# [Exercise brief]
Output each record below exactly, and include all of them.

# [Supplied material]
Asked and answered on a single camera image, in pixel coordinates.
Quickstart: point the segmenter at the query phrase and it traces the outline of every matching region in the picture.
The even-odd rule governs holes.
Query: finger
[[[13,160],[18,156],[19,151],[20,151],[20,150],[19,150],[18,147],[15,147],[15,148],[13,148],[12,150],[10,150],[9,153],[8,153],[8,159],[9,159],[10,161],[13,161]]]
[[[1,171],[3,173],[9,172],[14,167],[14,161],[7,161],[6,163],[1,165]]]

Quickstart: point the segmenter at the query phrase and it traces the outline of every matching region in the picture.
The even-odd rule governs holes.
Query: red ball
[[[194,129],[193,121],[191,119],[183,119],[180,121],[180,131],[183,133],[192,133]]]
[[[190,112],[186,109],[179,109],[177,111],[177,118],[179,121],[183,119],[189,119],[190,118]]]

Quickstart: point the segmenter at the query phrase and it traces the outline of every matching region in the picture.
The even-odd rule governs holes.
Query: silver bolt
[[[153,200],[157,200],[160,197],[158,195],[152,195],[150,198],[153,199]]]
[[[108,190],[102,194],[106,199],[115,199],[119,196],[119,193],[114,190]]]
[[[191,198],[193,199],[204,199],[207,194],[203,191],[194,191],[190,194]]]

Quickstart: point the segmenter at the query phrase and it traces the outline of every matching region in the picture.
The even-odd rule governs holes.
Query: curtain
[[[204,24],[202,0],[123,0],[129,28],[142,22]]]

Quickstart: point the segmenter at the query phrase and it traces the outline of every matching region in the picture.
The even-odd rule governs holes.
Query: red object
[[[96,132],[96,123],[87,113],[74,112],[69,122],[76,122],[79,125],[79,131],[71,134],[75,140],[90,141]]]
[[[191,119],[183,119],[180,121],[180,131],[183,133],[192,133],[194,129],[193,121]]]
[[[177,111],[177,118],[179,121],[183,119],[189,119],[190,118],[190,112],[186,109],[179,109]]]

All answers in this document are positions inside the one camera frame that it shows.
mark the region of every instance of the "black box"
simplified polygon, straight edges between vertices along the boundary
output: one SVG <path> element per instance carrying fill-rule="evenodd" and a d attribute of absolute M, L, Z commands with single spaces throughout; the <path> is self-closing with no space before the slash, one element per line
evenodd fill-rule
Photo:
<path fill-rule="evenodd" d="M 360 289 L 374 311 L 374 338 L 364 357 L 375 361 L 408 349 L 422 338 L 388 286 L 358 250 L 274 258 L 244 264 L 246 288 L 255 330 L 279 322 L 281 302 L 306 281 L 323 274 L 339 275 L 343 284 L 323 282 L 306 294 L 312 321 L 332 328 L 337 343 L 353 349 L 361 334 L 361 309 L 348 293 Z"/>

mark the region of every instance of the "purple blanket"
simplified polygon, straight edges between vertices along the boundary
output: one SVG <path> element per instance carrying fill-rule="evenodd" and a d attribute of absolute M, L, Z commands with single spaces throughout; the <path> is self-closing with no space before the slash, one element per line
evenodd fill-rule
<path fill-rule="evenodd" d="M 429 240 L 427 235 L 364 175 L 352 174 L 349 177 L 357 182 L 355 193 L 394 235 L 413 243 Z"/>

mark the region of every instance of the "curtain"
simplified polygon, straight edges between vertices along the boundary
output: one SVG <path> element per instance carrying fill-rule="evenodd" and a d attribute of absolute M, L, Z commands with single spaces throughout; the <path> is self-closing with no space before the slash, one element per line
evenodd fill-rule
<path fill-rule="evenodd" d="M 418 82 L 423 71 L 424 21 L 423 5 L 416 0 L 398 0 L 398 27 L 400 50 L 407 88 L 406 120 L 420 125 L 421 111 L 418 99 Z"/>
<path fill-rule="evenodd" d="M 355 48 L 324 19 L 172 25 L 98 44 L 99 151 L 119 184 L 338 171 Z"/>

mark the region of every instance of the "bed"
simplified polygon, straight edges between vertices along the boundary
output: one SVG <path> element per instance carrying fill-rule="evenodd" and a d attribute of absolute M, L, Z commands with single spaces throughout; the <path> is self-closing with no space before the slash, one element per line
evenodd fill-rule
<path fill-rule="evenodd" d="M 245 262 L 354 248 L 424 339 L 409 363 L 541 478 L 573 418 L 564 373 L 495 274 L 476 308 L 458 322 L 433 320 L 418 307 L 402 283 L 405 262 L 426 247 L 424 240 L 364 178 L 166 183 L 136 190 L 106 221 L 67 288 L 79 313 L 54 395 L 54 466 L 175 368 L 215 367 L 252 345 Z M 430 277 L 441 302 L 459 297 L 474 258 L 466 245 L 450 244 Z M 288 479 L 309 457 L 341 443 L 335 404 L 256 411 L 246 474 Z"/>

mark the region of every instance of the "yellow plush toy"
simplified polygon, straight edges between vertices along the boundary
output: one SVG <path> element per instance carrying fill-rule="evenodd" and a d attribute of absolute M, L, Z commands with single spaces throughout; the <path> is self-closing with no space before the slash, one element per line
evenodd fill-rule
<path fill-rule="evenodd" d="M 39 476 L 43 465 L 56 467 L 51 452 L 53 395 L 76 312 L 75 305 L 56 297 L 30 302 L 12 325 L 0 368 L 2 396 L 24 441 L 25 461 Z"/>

# [Result]
Asked and answered on a single camera image, in pixel coordinates.
Quickstart: point the segmenter at the query phrase and it traces the outline of every matching region in the picture.
The even-odd rule governs holes.
Query: finger
[[[13,160],[18,156],[19,151],[20,151],[20,150],[19,150],[18,147],[15,147],[15,148],[13,148],[12,150],[10,150],[9,153],[8,153],[8,159],[9,159],[10,161],[13,161]]]
[[[1,171],[3,173],[9,172],[14,167],[14,161],[7,161],[6,163],[1,165]]]

Quickstart: point the segmenter at the query phrase and it traces the outline of every matching region in the picture.
The even-odd rule governs holes.
Query: red ball
[[[194,129],[193,121],[191,119],[183,119],[180,121],[180,131],[183,133],[192,133]]]
[[[190,112],[186,109],[179,109],[177,111],[177,118],[179,121],[183,119],[189,119],[190,118]]]

Quickstart: point the segmenter at the query phrase and it traces the outline of every matching region in the picture.
The even-odd rule governs holes.
Query: silver bolt
[[[153,200],[157,200],[160,197],[158,195],[152,195],[150,198],[153,199]]]
[[[108,190],[102,194],[106,199],[115,199],[119,196],[119,193],[114,190]]]
[[[191,198],[193,199],[204,199],[207,194],[203,191],[194,191],[190,194]]]

Quickstart: point the segmenter at the query phrase and it traces the outline of every matching region in the picture.
The even-odd rule governs holes.
Query: curtain
[[[204,24],[202,0],[123,0],[129,28],[142,22]]]

Quickstart: point the segmenter at the query phrase and it traces the outline of every matching region in the picture.
The even-odd rule governs holes.
Query: red object
[[[96,132],[96,123],[87,113],[74,112],[69,122],[76,122],[79,125],[79,131],[71,134],[75,140],[90,141]]]
[[[191,119],[183,119],[180,121],[180,131],[183,133],[192,133],[194,129],[193,121]]]
[[[177,111],[177,118],[179,121],[183,119],[189,119],[190,118],[190,112],[186,109],[179,109]]]

All answers in this document are positions inside the one camera frame that it shows.
mark the region of every instance of the "black box"
simplified polygon, straight edges between vertices along the boundary
output: one SVG <path> element per instance carrying fill-rule="evenodd" and a d attribute of absolute M, L, Z commands with single spaces throughout; the <path> is self-closing with no space before the slash, one element per line
evenodd fill-rule
Photo:
<path fill-rule="evenodd" d="M 360 289 L 374 311 L 374 338 L 364 357 L 375 361 L 408 349 L 422 338 L 388 286 L 358 250 L 274 258 L 244 264 L 246 288 L 255 330 L 279 322 L 281 302 L 306 281 L 323 274 L 339 275 L 343 284 L 323 282 L 306 294 L 312 321 L 332 328 L 337 343 L 353 349 L 361 334 L 361 309 L 348 293 Z"/>

mark the region of every instance of the "purple blanket"
simplified polygon, straight edges between vertices along the boundary
output: one SVG <path> element per instance carrying fill-rule="evenodd" and a d attribute of absolute M, L, Z commands with single spaces throughout; the <path> is self-closing with no space before the slash, one element per line
evenodd fill-rule
<path fill-rule="evenodd" d="M 429 240 L 427 235 L 364 175 L 352 174 L 349 177 L 357 182 L 355 193 L 394 235 L 413 243 Z"/>

mark the region of every instance of the "curtain"
simplified polygon, straight edges between vertices along the boundary
output: one SVG <path> element per instance carrying fill-rule="evenodd" and a d attribute of absolute M, L, Z commands with single spaces throughout; the <path> is self-closing with no space before the slash, one element per line
evenodd fill-rule
<path fill-rule="evenodd" d="M 418 82 L 423 71 L 424 21 L 423 5 L 416 0 L 398 0 L 398 27 L 400 50 L 407 88 L 406 120 L 420 125 L 421 111 L 418 99 Z"/>
<path fill-rule="evenodd" d="M 355 48 L 324 19 L 172 25 L 98 44 L 99 151 L 119 184 L 338 171 Z"/>

mark the region of every instance of the "bed"
simplified polygon, straight edges between vertices along the boundary
output: one SVG <path> element per instance carrying fill-rule="evenodd" and a d attribute of absolute M, L, Z commands with single spaces throughout; the <path> is self-closing with no space before the slash, one element per line
evenodd fill-rule
<path fill-rule="evenodd" d="M 245 262 L 354 248 L 424 339 L 409 363 L 541 478 L 573 418 L 564 373 L 495 274 L 476 308 L 458 322 L 433 320 L 418 307 L 402 283 L 405 262 L 426 247 L 424 240 L 364 178 L 166 183 L 136 190 L 106 221 L 67 288 L 79 313 L 54 395 L 54 466 L 175 368 L 215 367 L 252 345 Z M 430 277 L 441 302 L 459 297 L 474 258 L 466 245 L 450 244 Z M 288 479 L 309 457 L 341 443 L 335 404 L 256 411 L 246 474 Z"/>

mark the region of every instance of the "yellow plush toy"
simplified polygon, straight edges between vertices along the boundary
output: one SVG <path> element per instance carrying fill-rule="evenodd" and a d attribute of absolute M, L, Z commands with single spaces throughout; the <path> is self-closing with no space before the slash, one element per line
evenodd fill-rule
<path fill-rule="evenodd" d="M 39 476 L 43 465 L 56 467 L 51 452 L 53 395 L 76 312 L 75 305 L 56 297 L 30 302 L 12 325 L 0 368 L 2 396 L 24 441 L 25 461 Z"/>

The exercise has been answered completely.